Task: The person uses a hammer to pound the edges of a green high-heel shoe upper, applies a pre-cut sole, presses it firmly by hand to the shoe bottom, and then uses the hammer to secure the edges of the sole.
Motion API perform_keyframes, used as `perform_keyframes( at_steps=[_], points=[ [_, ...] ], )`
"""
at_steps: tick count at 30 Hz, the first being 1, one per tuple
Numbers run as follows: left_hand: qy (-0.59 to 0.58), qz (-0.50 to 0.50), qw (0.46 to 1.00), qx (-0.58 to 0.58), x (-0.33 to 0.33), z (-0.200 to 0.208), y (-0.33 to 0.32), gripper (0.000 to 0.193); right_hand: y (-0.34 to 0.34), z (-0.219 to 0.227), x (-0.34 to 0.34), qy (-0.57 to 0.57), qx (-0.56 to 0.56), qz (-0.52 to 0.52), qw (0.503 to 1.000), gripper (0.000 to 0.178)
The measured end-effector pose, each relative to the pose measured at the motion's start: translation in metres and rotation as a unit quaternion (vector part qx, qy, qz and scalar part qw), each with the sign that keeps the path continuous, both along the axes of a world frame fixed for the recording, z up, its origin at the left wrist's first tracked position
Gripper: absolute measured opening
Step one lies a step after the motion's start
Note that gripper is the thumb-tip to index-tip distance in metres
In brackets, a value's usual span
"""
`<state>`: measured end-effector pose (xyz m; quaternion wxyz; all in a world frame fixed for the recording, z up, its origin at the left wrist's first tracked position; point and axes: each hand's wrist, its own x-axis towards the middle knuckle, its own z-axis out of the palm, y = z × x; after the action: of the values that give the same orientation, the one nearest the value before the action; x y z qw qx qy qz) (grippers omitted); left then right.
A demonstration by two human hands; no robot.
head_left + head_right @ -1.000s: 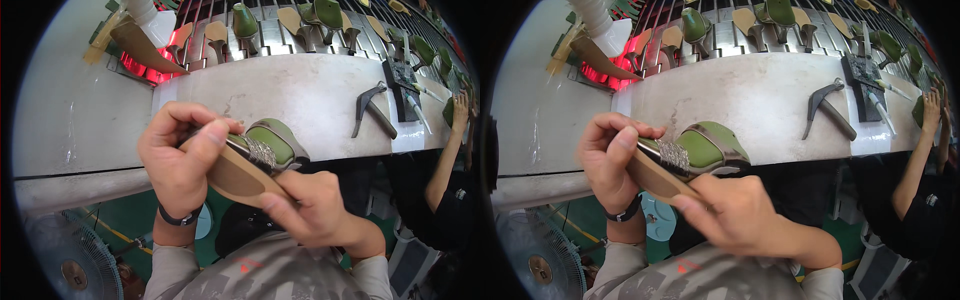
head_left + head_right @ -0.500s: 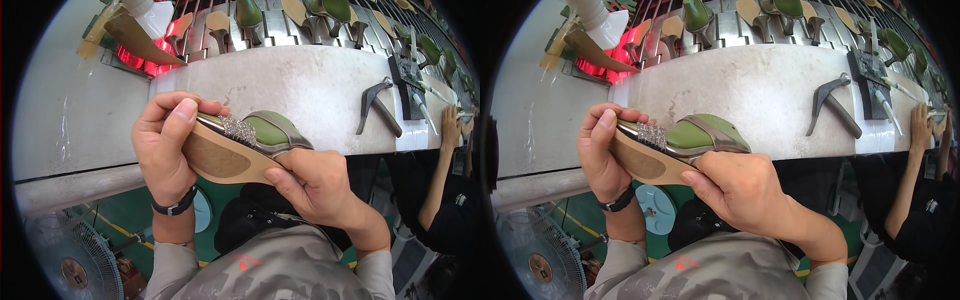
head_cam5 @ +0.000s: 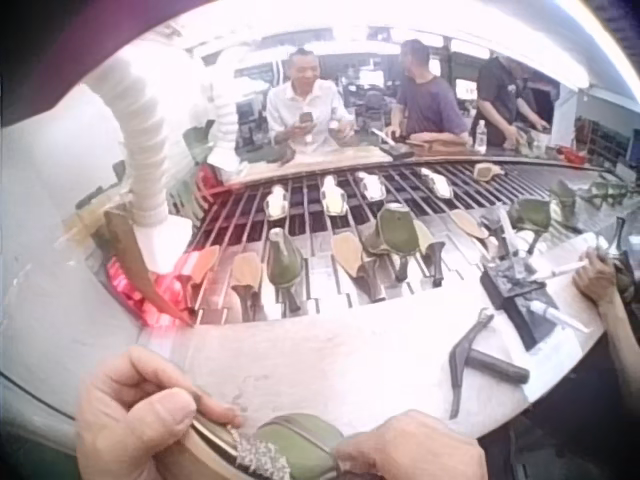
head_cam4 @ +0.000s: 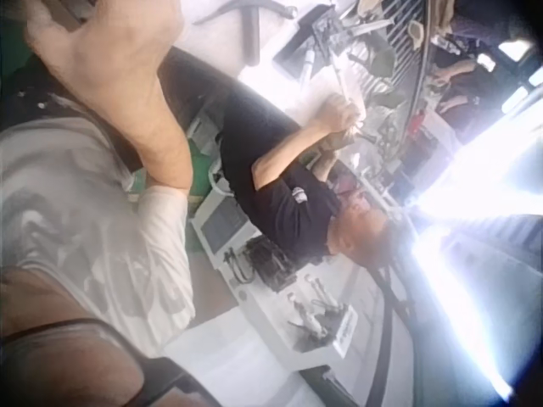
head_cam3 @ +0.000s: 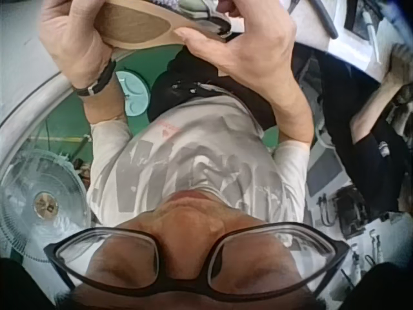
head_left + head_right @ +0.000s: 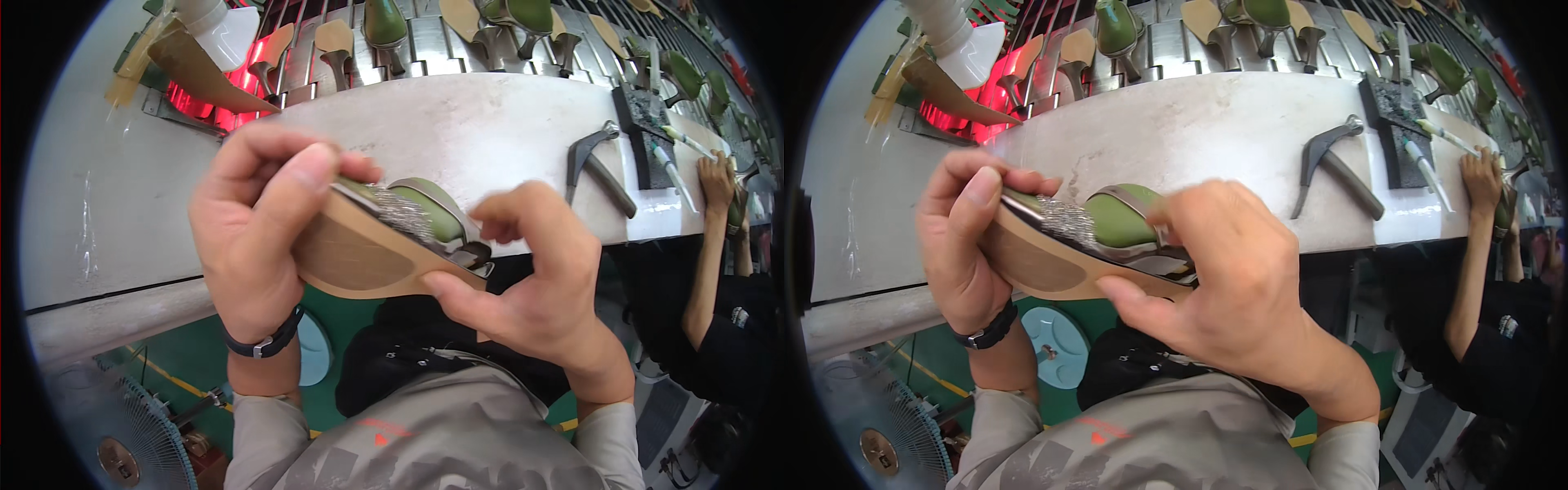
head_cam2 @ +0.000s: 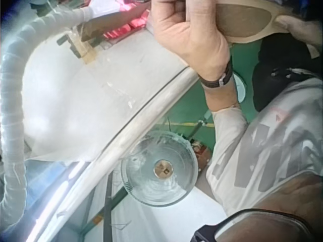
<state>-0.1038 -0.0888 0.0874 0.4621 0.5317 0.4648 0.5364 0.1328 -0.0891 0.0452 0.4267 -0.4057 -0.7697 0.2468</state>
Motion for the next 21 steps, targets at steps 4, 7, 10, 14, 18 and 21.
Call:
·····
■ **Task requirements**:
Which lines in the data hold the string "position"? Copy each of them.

■ **Result for this task**:
The measured end-effector pose, each relative to the pose measured at the motion's start: translation in metres and rotation as a unit quaternion (vector part qx, qy, qz and scalar part qw), each with the sign that keeps the path continuous, both along the axes of a world frame fixed for the recording, z up, its origin at the left wrist's first tracked position
`<state>`: measured end-effector pose (xyz m; quaternion wxyz; all in a world frame fixed for the recording, z up, its origin at the left wrist's first tracked position; point and axes: each hand's wrist, its own x-axis towards the middle knuckle, its own z-axis out of the palm, y = z × x; after the action: of the values that give the same orientation, the one nearest the value before the action; x y z qw qx qy qz) (grippers omitted); left then right.

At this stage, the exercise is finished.